BEGIN

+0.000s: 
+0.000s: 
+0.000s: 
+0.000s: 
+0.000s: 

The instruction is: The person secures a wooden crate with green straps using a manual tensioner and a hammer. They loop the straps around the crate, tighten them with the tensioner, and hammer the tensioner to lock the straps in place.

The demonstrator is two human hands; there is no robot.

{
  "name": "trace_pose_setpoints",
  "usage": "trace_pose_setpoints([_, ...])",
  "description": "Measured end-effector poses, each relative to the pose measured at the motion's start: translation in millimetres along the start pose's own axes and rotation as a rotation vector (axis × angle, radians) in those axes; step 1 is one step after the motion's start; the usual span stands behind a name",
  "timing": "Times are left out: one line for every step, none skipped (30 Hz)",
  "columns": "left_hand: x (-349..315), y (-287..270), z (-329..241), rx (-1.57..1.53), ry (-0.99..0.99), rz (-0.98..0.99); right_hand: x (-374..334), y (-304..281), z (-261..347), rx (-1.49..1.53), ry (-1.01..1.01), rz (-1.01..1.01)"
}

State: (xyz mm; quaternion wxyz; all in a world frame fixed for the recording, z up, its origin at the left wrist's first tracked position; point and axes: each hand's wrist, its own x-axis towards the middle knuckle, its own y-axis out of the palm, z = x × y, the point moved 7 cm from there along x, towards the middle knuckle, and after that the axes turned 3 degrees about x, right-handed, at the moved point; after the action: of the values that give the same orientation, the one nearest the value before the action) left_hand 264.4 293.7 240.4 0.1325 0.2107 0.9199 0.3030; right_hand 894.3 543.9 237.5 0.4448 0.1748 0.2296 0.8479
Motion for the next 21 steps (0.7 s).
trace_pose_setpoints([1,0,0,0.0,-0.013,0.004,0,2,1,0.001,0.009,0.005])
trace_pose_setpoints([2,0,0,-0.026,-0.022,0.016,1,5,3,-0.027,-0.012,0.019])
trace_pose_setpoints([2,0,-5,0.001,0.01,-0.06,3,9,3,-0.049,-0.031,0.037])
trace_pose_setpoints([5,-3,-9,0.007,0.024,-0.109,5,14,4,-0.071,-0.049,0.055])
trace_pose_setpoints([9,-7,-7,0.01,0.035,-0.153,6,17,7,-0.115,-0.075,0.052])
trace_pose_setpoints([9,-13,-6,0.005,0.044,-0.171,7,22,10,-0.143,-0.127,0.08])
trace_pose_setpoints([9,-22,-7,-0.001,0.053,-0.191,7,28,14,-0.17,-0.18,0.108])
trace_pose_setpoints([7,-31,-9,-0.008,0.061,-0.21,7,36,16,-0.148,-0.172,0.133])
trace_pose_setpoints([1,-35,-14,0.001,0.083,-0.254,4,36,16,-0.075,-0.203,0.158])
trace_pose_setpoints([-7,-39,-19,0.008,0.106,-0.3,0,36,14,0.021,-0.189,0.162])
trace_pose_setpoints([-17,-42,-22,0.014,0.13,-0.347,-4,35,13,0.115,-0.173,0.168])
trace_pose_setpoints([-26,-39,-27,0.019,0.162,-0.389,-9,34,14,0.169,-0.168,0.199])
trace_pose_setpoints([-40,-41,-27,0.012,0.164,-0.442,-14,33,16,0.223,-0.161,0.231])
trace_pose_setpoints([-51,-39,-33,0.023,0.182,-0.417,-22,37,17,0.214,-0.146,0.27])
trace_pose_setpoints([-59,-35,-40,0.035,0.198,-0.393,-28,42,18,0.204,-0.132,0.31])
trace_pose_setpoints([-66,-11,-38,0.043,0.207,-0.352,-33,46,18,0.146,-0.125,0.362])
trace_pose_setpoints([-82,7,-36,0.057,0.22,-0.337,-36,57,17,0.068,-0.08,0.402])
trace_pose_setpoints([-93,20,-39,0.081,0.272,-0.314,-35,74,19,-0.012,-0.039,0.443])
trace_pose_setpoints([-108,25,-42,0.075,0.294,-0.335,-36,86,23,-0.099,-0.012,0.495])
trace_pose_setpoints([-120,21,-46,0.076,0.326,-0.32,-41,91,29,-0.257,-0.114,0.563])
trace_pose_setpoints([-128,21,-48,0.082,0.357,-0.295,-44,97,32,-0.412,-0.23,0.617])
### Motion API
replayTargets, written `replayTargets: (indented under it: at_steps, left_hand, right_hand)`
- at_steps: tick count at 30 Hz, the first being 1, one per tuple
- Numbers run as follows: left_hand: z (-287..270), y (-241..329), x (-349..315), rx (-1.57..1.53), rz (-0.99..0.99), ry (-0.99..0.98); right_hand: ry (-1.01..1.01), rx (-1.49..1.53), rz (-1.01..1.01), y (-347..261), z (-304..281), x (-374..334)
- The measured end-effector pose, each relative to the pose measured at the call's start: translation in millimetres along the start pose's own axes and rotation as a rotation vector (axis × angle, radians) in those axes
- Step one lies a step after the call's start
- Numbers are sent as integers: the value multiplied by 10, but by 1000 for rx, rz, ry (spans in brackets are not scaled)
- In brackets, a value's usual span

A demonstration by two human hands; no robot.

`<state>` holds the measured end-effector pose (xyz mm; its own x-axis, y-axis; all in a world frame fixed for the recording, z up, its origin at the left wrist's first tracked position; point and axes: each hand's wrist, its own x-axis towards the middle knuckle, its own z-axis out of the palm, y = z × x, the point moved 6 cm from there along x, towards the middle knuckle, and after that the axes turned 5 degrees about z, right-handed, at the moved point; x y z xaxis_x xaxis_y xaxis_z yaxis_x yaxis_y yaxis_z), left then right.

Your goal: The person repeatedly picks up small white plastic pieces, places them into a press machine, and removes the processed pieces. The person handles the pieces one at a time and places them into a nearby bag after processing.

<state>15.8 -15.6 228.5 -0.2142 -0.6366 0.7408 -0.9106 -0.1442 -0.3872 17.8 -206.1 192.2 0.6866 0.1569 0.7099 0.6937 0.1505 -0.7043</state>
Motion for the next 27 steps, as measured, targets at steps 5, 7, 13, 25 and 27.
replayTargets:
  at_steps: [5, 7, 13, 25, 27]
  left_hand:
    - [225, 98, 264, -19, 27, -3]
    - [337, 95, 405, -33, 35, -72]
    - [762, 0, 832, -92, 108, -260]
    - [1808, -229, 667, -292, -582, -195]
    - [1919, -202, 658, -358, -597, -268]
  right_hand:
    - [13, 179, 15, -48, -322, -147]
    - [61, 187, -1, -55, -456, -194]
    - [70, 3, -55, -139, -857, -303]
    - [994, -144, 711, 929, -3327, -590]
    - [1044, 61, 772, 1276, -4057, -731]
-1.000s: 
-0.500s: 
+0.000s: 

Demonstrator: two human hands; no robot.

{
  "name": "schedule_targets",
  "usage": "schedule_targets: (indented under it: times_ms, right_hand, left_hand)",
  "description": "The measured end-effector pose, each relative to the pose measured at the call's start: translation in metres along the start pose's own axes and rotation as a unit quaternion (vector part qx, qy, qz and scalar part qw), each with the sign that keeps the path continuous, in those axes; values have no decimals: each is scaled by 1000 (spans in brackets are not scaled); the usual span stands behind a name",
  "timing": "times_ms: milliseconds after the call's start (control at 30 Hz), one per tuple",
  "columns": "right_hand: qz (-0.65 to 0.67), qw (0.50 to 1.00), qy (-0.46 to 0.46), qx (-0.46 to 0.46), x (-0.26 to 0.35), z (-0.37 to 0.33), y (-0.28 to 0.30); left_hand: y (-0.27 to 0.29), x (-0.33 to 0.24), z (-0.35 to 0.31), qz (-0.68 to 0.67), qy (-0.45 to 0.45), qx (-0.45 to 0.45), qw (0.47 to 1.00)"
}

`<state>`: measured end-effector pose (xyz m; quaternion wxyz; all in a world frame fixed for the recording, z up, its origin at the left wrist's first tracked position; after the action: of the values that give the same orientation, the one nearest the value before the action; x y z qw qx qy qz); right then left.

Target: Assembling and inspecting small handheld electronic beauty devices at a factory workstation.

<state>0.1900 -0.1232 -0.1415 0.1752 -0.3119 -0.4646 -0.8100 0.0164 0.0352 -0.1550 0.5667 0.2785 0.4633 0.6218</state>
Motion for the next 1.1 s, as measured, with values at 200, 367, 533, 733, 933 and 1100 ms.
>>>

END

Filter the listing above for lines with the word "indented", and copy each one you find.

• **Task answer**
replayTargets, written `replayTargets: (indented under it: at_steps, left_hand, right_hand)`
  "usage": "schedule_targets: (indented under it: times_ms, right_hand, left_hand)",

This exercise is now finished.